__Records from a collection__
****

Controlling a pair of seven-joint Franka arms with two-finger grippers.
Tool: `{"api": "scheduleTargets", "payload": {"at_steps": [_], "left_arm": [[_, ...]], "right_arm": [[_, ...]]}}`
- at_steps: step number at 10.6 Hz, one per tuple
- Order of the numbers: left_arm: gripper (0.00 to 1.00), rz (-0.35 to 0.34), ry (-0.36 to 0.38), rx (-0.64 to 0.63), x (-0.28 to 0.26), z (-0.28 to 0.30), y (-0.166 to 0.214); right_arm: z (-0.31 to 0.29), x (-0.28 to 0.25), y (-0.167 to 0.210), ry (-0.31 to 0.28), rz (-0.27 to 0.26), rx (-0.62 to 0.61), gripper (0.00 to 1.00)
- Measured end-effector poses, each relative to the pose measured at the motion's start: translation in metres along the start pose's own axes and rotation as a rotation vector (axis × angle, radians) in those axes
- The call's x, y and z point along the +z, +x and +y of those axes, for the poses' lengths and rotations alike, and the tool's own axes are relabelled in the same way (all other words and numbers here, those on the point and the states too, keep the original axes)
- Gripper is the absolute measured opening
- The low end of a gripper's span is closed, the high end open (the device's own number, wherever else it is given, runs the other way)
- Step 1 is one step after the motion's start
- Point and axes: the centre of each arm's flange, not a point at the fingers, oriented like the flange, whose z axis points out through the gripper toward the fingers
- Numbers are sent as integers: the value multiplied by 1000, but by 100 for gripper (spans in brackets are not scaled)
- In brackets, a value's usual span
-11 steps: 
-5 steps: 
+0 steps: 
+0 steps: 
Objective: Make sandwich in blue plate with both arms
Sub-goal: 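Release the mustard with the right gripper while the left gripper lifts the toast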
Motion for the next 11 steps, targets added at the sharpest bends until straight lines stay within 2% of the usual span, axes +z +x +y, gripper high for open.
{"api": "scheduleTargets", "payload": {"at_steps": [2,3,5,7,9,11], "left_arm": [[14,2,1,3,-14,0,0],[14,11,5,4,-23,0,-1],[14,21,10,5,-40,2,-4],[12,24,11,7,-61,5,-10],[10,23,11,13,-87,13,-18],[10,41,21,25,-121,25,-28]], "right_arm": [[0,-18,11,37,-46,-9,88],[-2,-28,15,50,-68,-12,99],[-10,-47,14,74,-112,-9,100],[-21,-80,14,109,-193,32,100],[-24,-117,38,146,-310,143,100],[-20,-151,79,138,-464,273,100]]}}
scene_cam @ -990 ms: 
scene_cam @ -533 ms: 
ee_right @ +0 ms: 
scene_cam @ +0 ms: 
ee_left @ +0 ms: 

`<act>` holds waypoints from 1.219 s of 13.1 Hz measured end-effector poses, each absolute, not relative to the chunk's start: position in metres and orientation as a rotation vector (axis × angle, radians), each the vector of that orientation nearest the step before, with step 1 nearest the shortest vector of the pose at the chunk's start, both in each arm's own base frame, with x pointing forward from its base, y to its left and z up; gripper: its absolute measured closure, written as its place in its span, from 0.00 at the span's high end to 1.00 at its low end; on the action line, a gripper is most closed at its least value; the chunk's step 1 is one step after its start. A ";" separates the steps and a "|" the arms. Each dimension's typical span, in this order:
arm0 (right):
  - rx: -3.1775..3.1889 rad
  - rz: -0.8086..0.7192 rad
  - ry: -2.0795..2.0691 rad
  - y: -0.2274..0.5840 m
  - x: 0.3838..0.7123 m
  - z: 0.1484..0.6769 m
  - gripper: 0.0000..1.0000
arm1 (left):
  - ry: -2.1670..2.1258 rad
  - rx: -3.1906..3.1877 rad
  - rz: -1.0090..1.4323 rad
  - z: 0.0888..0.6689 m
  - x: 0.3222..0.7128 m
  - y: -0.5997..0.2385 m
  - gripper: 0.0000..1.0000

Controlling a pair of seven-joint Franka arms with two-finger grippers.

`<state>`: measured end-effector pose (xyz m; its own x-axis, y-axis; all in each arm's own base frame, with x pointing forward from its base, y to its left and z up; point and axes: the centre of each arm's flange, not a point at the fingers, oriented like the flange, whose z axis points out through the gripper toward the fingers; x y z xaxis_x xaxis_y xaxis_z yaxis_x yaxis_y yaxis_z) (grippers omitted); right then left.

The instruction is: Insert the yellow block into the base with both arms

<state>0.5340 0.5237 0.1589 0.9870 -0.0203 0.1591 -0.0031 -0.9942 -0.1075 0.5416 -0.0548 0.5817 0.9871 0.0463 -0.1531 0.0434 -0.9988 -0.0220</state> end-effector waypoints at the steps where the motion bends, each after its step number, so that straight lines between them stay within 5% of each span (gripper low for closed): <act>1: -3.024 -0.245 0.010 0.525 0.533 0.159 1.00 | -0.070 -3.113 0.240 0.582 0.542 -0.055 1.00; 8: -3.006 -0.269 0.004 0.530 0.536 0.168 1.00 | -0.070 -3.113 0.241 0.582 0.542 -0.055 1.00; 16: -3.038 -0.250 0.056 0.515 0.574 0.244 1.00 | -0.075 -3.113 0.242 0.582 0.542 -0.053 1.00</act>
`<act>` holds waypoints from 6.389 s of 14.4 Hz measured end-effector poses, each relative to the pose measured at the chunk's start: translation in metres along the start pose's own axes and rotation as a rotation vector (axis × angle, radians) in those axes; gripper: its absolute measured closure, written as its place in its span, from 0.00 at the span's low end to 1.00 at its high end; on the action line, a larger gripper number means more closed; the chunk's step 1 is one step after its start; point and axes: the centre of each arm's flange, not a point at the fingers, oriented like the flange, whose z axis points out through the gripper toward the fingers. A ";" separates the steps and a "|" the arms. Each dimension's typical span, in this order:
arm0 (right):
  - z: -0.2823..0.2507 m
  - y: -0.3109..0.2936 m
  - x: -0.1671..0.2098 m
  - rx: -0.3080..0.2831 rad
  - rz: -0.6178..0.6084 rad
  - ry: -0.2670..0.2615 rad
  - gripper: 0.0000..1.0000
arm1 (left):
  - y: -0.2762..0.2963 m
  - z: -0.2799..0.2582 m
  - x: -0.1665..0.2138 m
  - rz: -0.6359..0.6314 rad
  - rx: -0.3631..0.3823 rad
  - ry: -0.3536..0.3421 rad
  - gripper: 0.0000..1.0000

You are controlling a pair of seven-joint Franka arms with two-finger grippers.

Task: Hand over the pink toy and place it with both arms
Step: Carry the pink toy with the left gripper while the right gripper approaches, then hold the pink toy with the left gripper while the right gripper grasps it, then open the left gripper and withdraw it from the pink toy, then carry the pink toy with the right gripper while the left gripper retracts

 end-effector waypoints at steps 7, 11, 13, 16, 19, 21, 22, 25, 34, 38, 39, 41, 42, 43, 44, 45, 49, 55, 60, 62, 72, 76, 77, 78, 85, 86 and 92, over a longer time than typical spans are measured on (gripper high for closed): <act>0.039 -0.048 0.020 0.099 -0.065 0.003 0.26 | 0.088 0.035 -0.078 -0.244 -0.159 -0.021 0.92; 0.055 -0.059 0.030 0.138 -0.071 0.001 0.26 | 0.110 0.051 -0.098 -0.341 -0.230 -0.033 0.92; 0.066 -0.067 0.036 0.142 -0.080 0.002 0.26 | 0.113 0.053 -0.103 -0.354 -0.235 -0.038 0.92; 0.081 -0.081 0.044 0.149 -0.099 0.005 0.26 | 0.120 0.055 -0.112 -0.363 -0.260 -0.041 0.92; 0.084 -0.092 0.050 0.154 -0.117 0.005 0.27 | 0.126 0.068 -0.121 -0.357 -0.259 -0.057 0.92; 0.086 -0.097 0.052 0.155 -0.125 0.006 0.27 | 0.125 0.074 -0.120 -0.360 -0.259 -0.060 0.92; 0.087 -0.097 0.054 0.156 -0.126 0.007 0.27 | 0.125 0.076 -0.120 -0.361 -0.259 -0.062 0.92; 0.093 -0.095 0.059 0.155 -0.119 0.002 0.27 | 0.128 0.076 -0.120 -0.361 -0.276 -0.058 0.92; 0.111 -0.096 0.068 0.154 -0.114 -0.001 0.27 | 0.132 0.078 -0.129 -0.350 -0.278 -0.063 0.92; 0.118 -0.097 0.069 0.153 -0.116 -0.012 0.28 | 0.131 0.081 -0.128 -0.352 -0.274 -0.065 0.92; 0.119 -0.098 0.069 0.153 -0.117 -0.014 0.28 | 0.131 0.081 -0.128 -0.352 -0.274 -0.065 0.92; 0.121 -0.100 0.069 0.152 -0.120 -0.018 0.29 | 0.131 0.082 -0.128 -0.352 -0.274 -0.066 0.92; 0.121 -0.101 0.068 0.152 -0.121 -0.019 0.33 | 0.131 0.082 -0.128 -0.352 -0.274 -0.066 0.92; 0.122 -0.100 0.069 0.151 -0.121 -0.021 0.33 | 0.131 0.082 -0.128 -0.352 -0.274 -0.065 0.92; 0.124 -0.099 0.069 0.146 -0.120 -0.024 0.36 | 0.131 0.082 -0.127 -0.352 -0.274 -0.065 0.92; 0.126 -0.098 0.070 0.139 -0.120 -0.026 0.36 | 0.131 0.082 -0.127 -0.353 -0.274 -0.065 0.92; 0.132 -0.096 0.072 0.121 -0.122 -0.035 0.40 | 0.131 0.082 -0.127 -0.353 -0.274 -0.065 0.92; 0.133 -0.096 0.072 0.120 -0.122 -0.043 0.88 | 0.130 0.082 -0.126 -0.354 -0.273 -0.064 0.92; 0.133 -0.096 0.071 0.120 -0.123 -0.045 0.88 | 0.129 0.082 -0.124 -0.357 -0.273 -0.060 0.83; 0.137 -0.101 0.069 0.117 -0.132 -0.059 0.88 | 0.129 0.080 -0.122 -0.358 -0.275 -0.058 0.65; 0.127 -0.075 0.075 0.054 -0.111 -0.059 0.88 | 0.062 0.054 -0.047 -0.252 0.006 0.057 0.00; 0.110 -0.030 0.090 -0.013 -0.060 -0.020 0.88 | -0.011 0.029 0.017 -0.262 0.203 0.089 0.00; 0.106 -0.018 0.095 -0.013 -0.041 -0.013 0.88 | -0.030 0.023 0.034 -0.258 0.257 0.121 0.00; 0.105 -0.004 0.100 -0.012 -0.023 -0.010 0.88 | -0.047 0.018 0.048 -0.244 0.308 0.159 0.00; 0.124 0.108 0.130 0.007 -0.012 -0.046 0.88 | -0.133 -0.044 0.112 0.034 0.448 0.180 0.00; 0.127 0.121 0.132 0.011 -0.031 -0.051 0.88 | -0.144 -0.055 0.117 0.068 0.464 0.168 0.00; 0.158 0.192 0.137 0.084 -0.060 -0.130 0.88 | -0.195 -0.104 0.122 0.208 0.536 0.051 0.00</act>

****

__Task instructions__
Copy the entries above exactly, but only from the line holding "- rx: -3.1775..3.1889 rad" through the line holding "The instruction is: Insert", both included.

__Solution to the problem__
  - rx: -3.1775..3.1889 rad
  - rz: -0.8086..0.7192 rad
  - ry: -2.0795..2.0691 rad
  - y: -0.2274..0.5840 m
  - x: 0.3838..0.7123 m
  - z: 0.1484..0.6769 m
  - gripper: 0.0000..1.0000
arm1 (left):
  - ry: -2.1670..2.1258 rad
  - rx: -3.1906..3.1877 rad
  - rz: -1.0090..1.4323 rad
  - z: 0.0888..0.6689 m
  - x: 0.3222..0.7128 m
  - y: -0.5997..0.2385 m
  - gripper: 0.0000..1.0000

Controlling a pair of seven-joint Franka arms with two-finger grippers.

`<state>`: measured end-effector pose (xyz m; its own x-axis, y-axis; all in each arm's own base frame, with x pointing forward from its base, y to its left and z up; point and axes: the centre of each arm's flange, not a point at the fingers, oriented like the flange, whose z axis points out through the gripper toward the fingers; x y z xaxis_x xaxis_y xaxis_z yaxis_x yaxis_y yaxis_z) (grippers omitted); right then left.

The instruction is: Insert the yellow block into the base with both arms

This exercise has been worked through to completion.